He's an Arab, a Christian, and an Israeli Ambassador. George Deek makes the unlikely case for his country.


Photos Ministry of Foreign Affairs

Shortly after taking up his new position as Israel’s ambassador to Azerbaijan in 2018, young, personable, and articulate George Deek sat down for an introductory talk with a local government minister that left the Azeri official confused.

After the initial pleasantries, the conversation turned to the deep-rooted Azeri tradition of tolerance that has allowed a Jewish community to flourish in the country for centuries.

“Our two communities go back a long way,” ventured the minister, referring to Muslims and Jews, who have long coexisted peacefully in the South Caucasus.

“That’s very special,” replied the ambassador, “but did you know that I’m actually an Arab?”

Nonplussed, the Azeri minister attempted to reorient himself and began again. “Ah, yes, so then you and I are Muslims…” he clarified.

But the Israeli diplomat still hadn’t finished. “No, I’m actually not a Muslim,” he told the bewildered dignitary. “I’m a Christian.”

“It was just too much for him,” George Deek shares with me in a recent interview. “An Arab-Christian turning up as the Israeli ambassador to Azerbaijan — he didn’t know how to process it.”

“Who are you?” is really the story of Deek’s life. If Israeli diplomacy is all about telling Israel’s complex story to a world that thinks in black and white, the ambassador’s own hyphenated existence is the technicolor version.

A Yafo native whose family has been in the country for centuries, he’s named after a grandfather who fled during the War of Independence, then returned to Israel once the reality of Arab propaganda became clear.

Even though he’s the son of an Arab nationalist, the 37-year-old is convinced that Israel is one of the best things to have happened to the Middle East. A practicing Christian, he developed an unusual connection with the late Chief Rabbi Lord Jonathan Sacks.

George Deek’s path to evangelizing for the Jewish state was anything but straightforward. His radical ideas about the need to leave Arab grievances behind were seeded by a Holocaust survivor who taught him music — and crucially, how to look ahead despite a bitter past.
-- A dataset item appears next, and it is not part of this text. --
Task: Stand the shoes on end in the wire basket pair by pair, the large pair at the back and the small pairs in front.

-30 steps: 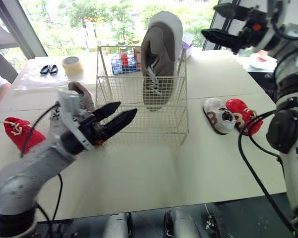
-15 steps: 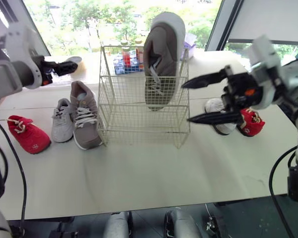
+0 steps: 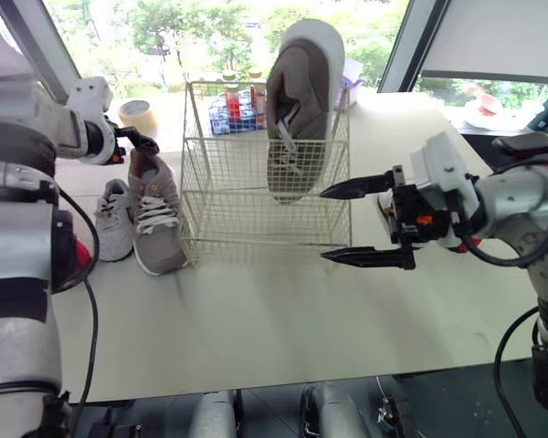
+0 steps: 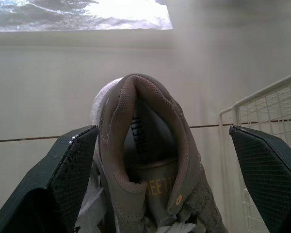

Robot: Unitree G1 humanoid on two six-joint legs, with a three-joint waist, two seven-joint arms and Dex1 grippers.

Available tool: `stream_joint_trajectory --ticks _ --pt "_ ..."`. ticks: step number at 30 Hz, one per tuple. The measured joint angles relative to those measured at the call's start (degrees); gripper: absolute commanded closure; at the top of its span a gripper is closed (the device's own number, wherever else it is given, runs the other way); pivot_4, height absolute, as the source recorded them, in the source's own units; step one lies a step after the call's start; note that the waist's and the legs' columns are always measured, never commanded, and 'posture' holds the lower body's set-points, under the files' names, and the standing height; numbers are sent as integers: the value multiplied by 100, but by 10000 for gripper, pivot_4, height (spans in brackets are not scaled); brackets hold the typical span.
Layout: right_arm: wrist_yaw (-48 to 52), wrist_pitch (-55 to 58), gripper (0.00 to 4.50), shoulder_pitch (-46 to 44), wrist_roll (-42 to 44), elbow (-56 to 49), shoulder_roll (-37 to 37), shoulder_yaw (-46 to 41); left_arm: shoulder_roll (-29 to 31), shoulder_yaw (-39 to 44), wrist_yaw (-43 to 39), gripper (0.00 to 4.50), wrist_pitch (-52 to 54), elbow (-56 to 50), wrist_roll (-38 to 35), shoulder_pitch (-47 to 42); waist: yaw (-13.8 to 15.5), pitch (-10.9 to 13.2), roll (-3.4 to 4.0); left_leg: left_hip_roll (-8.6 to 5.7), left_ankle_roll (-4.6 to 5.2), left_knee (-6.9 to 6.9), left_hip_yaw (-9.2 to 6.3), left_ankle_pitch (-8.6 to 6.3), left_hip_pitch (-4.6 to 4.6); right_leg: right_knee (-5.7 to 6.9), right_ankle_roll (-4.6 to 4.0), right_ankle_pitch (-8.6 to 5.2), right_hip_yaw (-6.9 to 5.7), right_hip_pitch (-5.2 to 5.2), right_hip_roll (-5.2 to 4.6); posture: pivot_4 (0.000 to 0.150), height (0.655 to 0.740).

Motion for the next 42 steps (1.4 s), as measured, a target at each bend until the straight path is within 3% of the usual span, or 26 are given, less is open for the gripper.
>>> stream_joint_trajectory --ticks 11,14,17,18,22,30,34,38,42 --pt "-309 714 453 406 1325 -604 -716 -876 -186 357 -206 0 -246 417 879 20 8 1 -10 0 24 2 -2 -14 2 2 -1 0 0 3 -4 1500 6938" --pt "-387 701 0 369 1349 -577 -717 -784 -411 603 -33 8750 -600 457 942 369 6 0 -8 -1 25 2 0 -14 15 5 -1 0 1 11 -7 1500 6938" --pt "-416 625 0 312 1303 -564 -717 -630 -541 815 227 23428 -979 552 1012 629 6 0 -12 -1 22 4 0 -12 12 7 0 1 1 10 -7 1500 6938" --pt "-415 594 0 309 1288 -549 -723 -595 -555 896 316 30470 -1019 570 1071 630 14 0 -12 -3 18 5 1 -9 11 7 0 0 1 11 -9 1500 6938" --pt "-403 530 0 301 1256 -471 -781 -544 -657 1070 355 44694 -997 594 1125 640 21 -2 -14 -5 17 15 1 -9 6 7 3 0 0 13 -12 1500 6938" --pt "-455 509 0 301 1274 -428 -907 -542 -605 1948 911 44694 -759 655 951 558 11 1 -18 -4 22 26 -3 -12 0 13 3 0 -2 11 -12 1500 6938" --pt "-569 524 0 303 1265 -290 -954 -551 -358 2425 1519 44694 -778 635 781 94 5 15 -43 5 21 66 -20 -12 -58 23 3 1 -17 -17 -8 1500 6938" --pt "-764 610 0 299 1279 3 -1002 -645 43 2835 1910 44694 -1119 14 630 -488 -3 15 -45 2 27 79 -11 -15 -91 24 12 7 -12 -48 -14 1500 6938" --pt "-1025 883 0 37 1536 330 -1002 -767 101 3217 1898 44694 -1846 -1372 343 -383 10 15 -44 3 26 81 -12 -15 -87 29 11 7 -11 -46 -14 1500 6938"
“Like the smallest figure in a set of Russian nesting dolls,” he says with a characteristically neat turn-of-phrase, “we’re a minority within a minority in a country that is itself a minority.”

But Deek’s story is one often-overlooked as part of a complex, larger narrative about Israel. It’s not just external actors like Iran — across the border from his new host country, which the Mossad reportedly uses as a forward base — that threaten Israel. As the Arab-Israeli riots of this past summer show, Palestinian violence is a cauldron that can quickly boil over.
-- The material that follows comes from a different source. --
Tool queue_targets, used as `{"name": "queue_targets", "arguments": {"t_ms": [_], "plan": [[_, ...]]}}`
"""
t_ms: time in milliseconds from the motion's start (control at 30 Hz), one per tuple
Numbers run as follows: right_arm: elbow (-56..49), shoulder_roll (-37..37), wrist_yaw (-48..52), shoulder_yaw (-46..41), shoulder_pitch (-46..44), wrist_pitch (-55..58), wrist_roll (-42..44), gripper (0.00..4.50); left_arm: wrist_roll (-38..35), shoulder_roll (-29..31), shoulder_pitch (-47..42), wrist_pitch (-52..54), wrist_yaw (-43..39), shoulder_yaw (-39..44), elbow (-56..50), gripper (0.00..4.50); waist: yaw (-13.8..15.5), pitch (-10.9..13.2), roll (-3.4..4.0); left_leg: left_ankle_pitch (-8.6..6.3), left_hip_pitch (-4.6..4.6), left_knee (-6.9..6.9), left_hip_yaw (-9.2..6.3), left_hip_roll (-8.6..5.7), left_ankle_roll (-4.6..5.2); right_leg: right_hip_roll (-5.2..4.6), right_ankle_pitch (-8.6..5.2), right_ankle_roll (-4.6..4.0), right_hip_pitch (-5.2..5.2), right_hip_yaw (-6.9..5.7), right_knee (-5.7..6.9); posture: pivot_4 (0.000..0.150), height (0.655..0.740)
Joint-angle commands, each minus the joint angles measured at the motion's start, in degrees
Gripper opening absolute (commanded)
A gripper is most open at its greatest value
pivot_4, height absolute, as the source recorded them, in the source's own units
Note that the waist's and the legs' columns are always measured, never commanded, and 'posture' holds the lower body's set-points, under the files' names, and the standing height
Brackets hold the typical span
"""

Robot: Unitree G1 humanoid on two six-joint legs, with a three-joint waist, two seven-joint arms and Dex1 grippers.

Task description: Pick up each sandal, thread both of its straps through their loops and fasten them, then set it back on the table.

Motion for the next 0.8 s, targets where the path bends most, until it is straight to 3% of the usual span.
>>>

Yet that’s what makes Deek’s story so compelling. He’s part of a young Arab-Israeli generation that, on the other hand, is also fumbling its way to a new accommodation with the Jewish majority, more interested in improving the quality of their lives than fighting for a Palestinian state that they’d prefer not to live in in any case — and, as Israeli Arabs, isn’t even their personal fight.

“As Arab national identity crumbles, there’s a shift underway,” he says. “Some, like ISIS, react with fear. I see different responses happening in parallel.”

But, as the summer riots indicate, it’s not so simple. Is George Deek a test case that can actually work?

Beyond his bio — he grew up in the mixed Jewish-Christian-Muslim city of Yafo, was the only Arab in a Jewish high school, is a graduate of Radzyner Law School in Herzliya and also studied at Georgetown University in Washington, D.C. on a Fulbright Fellowship — George Deek’s optimism after serving as deputy ambassador to Norway during the 2014 Gaza war is worth hearing. Posted to a progressive anti-Israel hotspot, his own success story growing up in a country his hosts will casually refer to as an “apartheid state” gave Israel the hearing it’s often denied among its detractors.

“I’m going to shock you,” he told audiences in Oslo, the city that gave its name to the failed peace process, in a speech hailed as one of the best ever delivered by an Israeli diplomat. “The existence of a Jewish state is at least as important to me — an Arab Christian — as it is to any Jewish Israeli. The simple truth is that a Middle East that has no room for a Jewish state is a Middle East that has no room for anyone who is different.”

This polished, unapologetic defender of Israel — in both personal encounters and active social media — has been making Israel’s case to hostile audiences for close to a decade in a language that resonates with them, unfazed by jeering crowds (in 2016, he calmly faced a heckling audience at the University of California by writing an appeal for dialogue on the whiteboard behind him).